▶ **Source data**
▬▬▬▬▬▬
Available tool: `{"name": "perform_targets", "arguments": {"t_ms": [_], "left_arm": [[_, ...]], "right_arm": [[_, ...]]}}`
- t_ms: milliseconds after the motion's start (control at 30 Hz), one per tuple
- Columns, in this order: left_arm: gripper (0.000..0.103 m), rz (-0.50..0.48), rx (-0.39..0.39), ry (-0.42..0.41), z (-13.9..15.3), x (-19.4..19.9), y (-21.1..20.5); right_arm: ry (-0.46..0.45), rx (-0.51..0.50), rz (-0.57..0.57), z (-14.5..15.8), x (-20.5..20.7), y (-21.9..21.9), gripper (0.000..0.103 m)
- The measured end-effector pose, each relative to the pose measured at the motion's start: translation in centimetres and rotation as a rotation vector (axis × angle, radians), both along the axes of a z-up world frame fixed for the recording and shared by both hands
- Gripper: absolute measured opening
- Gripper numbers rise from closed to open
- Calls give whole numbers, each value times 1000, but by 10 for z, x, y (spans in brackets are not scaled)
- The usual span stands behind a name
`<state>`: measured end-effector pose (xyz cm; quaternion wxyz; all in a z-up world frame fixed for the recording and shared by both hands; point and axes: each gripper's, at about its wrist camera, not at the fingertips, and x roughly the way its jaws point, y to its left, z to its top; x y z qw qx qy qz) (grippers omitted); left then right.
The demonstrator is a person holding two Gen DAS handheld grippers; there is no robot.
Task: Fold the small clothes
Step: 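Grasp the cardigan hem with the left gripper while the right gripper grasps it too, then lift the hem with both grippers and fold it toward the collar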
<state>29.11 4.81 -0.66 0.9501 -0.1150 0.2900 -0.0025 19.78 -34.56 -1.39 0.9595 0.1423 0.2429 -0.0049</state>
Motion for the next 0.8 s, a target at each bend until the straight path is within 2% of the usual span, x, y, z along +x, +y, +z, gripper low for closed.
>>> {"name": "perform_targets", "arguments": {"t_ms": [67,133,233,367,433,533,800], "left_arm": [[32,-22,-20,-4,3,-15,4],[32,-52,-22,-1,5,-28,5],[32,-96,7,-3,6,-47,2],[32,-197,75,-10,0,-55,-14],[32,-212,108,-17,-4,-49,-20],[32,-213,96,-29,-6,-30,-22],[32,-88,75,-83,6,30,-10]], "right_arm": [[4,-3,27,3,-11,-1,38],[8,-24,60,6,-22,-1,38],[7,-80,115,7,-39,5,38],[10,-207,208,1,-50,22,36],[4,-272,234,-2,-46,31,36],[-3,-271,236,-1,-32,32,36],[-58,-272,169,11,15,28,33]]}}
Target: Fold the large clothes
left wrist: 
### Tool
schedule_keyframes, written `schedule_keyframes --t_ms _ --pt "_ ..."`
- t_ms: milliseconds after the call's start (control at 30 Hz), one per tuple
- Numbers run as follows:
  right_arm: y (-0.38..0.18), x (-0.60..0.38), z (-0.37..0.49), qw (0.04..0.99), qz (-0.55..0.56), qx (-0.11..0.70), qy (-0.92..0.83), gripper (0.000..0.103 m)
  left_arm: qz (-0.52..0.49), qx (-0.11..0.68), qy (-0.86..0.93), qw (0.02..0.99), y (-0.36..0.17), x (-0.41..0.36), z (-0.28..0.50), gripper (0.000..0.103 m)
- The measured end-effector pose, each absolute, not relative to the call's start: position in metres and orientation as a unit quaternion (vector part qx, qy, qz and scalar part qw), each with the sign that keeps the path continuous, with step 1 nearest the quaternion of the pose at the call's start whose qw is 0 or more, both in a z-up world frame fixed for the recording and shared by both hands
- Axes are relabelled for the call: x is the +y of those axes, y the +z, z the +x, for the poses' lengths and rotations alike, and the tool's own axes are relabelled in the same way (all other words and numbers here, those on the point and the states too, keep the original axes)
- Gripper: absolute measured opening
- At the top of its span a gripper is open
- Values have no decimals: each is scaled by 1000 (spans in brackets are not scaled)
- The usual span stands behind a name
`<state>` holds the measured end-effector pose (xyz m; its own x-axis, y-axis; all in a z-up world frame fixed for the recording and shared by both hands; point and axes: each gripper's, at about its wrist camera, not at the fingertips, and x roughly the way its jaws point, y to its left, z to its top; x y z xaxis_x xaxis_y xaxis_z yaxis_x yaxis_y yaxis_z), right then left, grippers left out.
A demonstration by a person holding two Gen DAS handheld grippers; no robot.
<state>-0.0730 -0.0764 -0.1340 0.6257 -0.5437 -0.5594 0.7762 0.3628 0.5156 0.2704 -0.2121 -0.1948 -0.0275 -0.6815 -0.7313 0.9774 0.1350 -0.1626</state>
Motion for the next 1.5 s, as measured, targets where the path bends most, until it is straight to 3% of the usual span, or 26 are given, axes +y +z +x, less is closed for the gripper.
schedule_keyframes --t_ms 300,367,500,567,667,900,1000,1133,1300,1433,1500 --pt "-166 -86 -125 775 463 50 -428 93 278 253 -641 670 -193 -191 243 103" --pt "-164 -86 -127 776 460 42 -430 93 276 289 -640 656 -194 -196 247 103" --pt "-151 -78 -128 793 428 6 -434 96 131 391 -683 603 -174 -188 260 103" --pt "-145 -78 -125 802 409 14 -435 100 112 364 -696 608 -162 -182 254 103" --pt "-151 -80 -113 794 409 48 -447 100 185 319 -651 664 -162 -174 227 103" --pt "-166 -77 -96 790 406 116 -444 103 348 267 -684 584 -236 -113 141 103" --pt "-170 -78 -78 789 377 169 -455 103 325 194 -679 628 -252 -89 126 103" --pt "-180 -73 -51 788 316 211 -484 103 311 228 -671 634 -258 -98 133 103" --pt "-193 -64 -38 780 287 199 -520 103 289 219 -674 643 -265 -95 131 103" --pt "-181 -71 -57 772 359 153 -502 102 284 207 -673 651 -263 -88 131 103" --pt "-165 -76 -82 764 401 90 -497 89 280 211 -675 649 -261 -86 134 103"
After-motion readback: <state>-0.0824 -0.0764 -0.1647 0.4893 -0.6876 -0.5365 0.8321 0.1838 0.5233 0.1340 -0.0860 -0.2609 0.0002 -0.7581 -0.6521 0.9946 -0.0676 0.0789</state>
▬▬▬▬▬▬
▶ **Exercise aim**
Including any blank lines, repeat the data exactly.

▶ **Solution to the exercise**
Available tool: `{"name": "perform_targets", "arguments": {"t_ms": [_], "left_arm": [[_, ...]], "right_arm": [[_, ...]]}}`
- t_ms: milliseconds after the motion's start (control at 30 Hz), one per tuple
- Columns, in this order: left_arm: gripper (0.000..0.103 m), rz (-0.50..0.48), rx (-0.39..0.39), ry (-0.42..0.41), z (-13.9..15.3), x (-19.4..19.9), y (-21.1..20.5); right_arm: ry (-0.46..0.45), rx (-0.51..0.50), rz (-0.57..0.57), z (-14.5..15.8), x (-20.5..20.7), y (-21.9..21.9), gripper (0.000..0.103 m)
- The measured end-effector pose, each relative to the pose measured at the motion's start: translation in centimetres and rotation as a rotation vector (axis × angle, radians), both along the axes of a z-up world frame fixed for the recording and shared by both hands
- Gripper: absolute measured opening
- Gripper numbers rise from closed to open
- Calls give whole numbers, each value times 1000, but by 10 for z, x, y (spans in brackets are not scaled)
- The usual span stands behind a name
`<state>`: measured end-effector pose (xyz cm; quaternion wxyz; all in a z-up world frame fixed for the recording and shared by both hands; point and axes: each gripper's, at about its wrist camera, not at the fingertips, and x roughly the way its jaws point, y to its left, z to its top; x y z qw qx qy qz) (grippers omitted); left then right.
The demonstrator is a person holding two Gen DAS handheld grippers; there is no robot.
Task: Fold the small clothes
Step: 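Grasp the cardigan hem with the left gripper while the right gripper grasps it too, then lift the hem with both grippers and fold it toward the collar
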<state>29.11 4.81 -0.66 0.9501 -0.1150 0.2900 -0.0025 19.78 -34.56 -1.39 0.9595 0.1423 0.2429 -0.0049</state>
Motion for the next 0.8 s, a target at each bend until the straight path is within 2% of the usual span, x, y, z along +x, +y, +z, gripper low for closed.
>>> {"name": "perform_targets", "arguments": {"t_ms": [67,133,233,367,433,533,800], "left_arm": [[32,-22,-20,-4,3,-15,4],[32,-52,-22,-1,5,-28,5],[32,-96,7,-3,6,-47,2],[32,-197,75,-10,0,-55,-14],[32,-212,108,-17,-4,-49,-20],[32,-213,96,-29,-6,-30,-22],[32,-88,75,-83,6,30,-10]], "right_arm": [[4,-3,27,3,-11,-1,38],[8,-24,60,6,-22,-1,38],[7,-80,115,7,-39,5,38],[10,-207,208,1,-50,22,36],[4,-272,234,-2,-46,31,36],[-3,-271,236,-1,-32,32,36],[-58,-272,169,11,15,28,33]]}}
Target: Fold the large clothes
left wrist: 
### Tool
schedule_keyframes, written `schedule_keyframes --t_ms _ --pt "_ ..."`
- t_ms: milliseconds after the call's start (control at 30 Hz), one per tuple
- Numbers run as follows:
  right_arm: y (-0.38..0.18), x (-0.60..0.38), z (-0.37..0.49), qw (0.04..0.99), qz (-0.55..0.56), qx (-0.11..0.70), qy (-0.92..0.83), gripper (0.000..0.103 m)
  left_arm: qz (-0.52..0.49), qx (-0.11..0.68), qy (-0.86..0.93), qw (0.02..0.99), y (-0.36..0.17), x (-0.41..0.36), z (-0.28..0.50), gripper (0.000..0.103 m)
- The measured end-effector pose, each absolute, not relative to the call's start: position in metres and orientation as a unit quaternion (vector part qx, qy, qz and scalar part qw), each with the sign that keeps the path continuous, with step 1 nearest the quaternion of the pose at the call's start whose qw is 0 or more, both in a z-up world frame fixed for the recording and shared by both hands
- Axes are relabelled for the call: x is the +y of those axes, y the +z, z the +x, for the poses' lengths and rotations alike, and the tool's own axes are relabelled in the same way (all other words and numbers here, those on the point and the states too, keep the original axes)
- Gripper: absolute measured opening
- At the top of its span a gripper is open
- Values have no decimals: each is scaled by 1000 (spans in brackets are not scaled)
- The usual span stands behind a name
`<state>` holds the measured end-effector pose (xyz m; its own x-axis, y-axis; all in a z-up world frame fixed for the recording and shared by both hands; point and axes: each gripper's, at about its wrist camera, not at the fingertips, and x roughly the way its jaws point, y to its left, z to its top; x y z xaxis_x xaxis_y xaxis_z yaxis_x yaxis_y yaxis_z), right then left, grippers left out.
A demonstration by a person holding two Gen DAS handheld grippers; no robot.
<state>-0.0730 -0.0764 -0.1340 0.6257 -0.5437 -0.5594 0.7762 0.3628 0.5156 0.2704 -0.2121 -0.1948 -0.0275 -0.6815 -0.7313 0.9774 0.1350 -0.1626</state>
Motion for the next 1.5 s, as measured, targets where the path bends most, until it is straight to 3% of the usual span, or 26 are given, axes +y +z +x, less is closed for the gripper.
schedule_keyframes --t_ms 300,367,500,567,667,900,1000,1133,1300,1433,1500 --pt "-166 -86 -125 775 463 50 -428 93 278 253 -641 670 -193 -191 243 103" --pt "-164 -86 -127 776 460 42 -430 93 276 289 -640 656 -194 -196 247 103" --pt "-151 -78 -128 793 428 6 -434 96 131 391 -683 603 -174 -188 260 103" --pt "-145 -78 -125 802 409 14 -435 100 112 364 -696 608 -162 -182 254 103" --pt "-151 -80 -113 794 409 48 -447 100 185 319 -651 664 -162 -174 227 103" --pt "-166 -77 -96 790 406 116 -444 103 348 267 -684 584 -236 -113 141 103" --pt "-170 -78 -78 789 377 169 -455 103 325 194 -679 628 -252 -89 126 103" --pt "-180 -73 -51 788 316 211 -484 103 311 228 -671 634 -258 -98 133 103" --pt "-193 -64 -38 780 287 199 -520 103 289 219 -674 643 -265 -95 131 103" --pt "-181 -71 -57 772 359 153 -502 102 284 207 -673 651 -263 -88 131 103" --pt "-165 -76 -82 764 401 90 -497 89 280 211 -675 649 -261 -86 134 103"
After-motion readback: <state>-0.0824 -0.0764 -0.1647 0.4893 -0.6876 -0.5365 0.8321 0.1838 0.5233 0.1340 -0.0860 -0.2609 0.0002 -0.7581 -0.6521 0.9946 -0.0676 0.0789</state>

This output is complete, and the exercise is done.